Once you're heard your employee out, don't tell them that the things they just said are all unacceptable excuses, don't dismiss them. Instead, ask questions about what they feel they need to be successful. Ask what they think they could do in the future to avoid this mistake and if there is anything you can do to help them.


3. Take the blame--within reason. As leaders we have to be comfortable with looking inwards and seeing where we failed, even if we were largely hands-off on a project (maybe TOO hands-off?). If you discover that your employee failed because they weren't appropriately trained, or they misunderstood your expectations then it will be imperative that you take the blame where it's necessary. Remember, you are a team, your job is to lead the team, but you are still a team nonetheless and their failure is just as much yours. Always look inwards first.

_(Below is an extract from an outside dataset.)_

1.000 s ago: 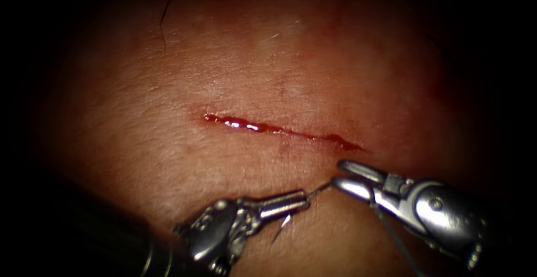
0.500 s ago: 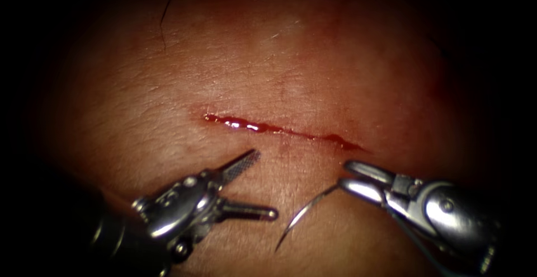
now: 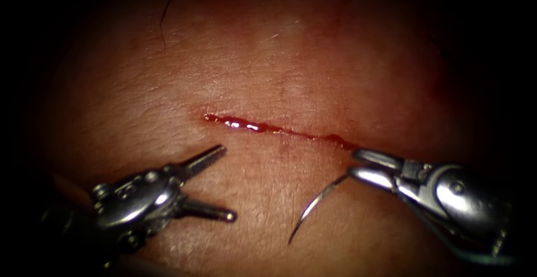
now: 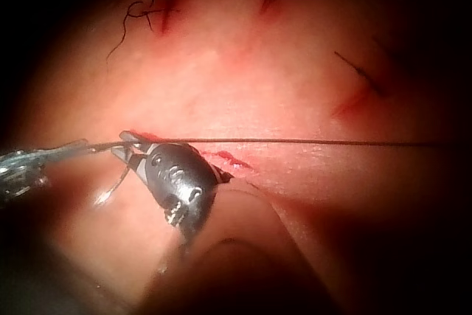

4. End positively: Do not end a meeting about failure negatively. Don't intimidate the employee. Offer direct solutions and be empathetic above all else. Even if you feel that the employee should know better, perhaps they don't! Maybe they need some time to go back through a topic, maybe they're feeling insecure in their work quality. Be their confidant so that you can help them grow. End the meeting on a light note, even if it is to ask them about their weekend plans or make a cheesy joke.


Lastly, remember we're dealing with adults. To treat them as anything other than that is ineffective at best. Have conversations. Laugh. Learn from failure. But do not punish your employees, make failure the best learning tool there is because it's just that! The damage is already done, now harness it and rebuild.